ISSN: 2167-0420
August S Bassani, Daniel Banov and Maria Carvalho
Women may benefit from hormone replacement therapy to alleviate undesirable menopausal symptoms such as hot flashes, disruption of sleep and fatigue. Transdermal hormone replacement therapy consists in the delivery of hormones through the skin and into the blood stream, avoiding gastrointestinal drug absorption difficulties and the first pass effect. Transdermal compounded medications may be customized to meet the individual needs of women by changing the hormones used, the respective concentrations and the medicine’s formulation. Two compounded medications were prepared for progesterone 50 mg/g, as follows: Progesterone in VersaBase® Cream and progesterone in VersaBase® Cream Gel.
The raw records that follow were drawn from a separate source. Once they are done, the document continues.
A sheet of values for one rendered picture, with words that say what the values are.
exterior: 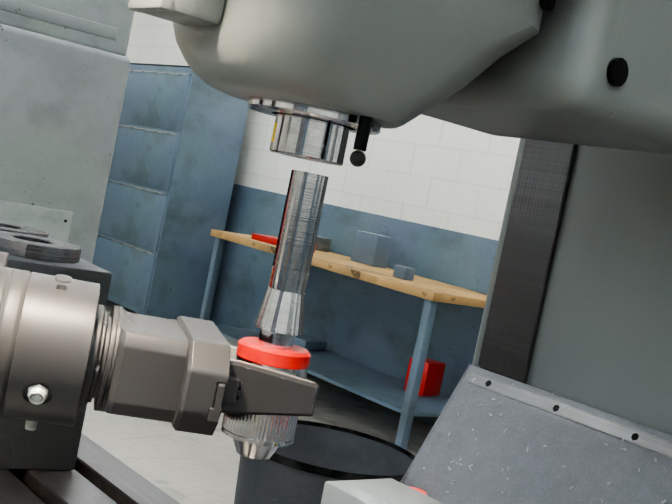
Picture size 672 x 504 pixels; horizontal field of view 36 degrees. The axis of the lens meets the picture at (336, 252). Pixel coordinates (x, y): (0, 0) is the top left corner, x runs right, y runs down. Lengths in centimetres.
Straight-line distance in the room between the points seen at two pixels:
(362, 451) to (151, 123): 566
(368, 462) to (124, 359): 233
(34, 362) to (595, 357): 52
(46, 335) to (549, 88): 34
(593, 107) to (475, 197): 568
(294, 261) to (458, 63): 16
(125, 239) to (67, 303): 773
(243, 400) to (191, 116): 730
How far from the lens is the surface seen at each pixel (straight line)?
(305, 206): 64
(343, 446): 293
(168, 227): 790
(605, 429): 92
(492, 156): 630
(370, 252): 645
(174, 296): 804
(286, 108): 61
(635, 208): 93
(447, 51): 61
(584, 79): 65
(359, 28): 57
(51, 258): 95
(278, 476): 253
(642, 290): 92
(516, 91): 68
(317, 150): 63
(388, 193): 690
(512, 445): 96
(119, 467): 103
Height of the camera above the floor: 126
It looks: 3 degrees down
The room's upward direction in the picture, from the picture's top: 12 degrees clockwise
The purpose of this study is to determine the in vitro human skin percutaneous absorption of progesterone for both test formulations. The Franz Skin Finite Dose Model was the methodology used to evaluate the total absorption, the rate of absorption and the skin content of progesterone applied to the outer surface of ex vivo skin. This model has proven to be a valuable tool for the study of percutaneous absorption of topically applied drugs and to accurately predict in vivo permeation kinetics. The skin samples were obtained within 24 h to 48 h of death from three adult Caucasian donors and a total of 17 Franz diffusion chambers were prepared for testing. Results are presented as the mean ± standard error per parameter, for each test formulation. The rate of percutaneous absorption, presented as mean flux, was similar for the two test formulations and characterized by 2 peaks at approximately 6 hours and 28 hours after dose application, followed by a decline in flux over time. The total absorption and the skin content of progesterone were also similar: 21.6% and 21.8% of the applied doses for the test formulations 1 and 2, respectively. Although in vitro, these results suggest that progesterone in VersaBase® is likely to be delivered through the skin and into the general circulation for systemic effects. Practitioners may then consider transdermal progesterone as a viable route of drug administration for menopausal women.